About the vagueness of statistics
For the Sámi, the official population statistics are based on church records, whose occupational titles are unstable. Rural population data are based on parish lists. They are reasonably accurate, but when emigration intensified in the 1880s, the information has not been kept up to date.
There were still plenty of people who moved away from the countryside, especially in the parish registers. In addition, new occupations or imprecise titles appeared in the entries, from which it is difficult to determine what the person's occupation was. Reindeer Lapps who moved from Norway and Sweden for better grazing lands were also marked in Finnish registers in such a way that it becomes clear that it was not a question of the original population of the area.
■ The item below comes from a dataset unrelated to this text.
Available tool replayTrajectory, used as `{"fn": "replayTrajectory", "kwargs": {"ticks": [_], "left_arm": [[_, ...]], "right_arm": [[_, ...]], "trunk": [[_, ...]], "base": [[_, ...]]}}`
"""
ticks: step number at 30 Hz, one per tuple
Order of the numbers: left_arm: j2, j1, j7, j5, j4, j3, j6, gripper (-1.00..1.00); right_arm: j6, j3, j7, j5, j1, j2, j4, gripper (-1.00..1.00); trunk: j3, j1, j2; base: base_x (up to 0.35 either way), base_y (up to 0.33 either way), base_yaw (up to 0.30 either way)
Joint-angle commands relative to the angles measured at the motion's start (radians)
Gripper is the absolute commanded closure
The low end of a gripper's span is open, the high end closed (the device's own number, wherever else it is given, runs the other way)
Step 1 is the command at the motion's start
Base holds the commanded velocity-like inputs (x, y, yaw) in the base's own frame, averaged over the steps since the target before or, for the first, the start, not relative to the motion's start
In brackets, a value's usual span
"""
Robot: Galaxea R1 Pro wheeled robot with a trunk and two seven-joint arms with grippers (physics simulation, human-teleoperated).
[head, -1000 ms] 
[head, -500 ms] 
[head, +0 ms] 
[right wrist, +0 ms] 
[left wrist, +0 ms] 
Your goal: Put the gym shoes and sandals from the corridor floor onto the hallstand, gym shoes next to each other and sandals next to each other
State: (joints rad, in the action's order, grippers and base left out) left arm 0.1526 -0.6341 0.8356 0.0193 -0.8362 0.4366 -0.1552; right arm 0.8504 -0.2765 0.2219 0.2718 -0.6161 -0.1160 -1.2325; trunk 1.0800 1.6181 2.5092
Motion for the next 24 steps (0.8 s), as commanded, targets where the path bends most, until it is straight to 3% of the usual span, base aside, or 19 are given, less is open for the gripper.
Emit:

The 1890 census was the first for the entire country, where it was possible to classify livelihoods and occupations quite reliably. The Sámi title was not used at that time, but a large part of those who paid the tax in Lapland and those who established their farms on the tax model were ancestors of today’s Sámi. Using these records, estimates of the number of Sámi and Lapps can be presented. However, population statistics can be supplemented with vital records. This method was used by Aslak Outakoski when compiling the Sámi family register. Thanks to this information, it is possible to get a reasonably accurate livelihood and occupational classification of people in Lapland from 1890, and especially from 1910.
Although the early statistics describe the distribution of the population into the main occupations, it is not possible to draw very far-reaching conclusions from them, because the reindeer herding Sámi who moved to Finland do not appear in official statistics before the border closures, except when they have had to face each other in court for the damages they caused to the Inari Sámi.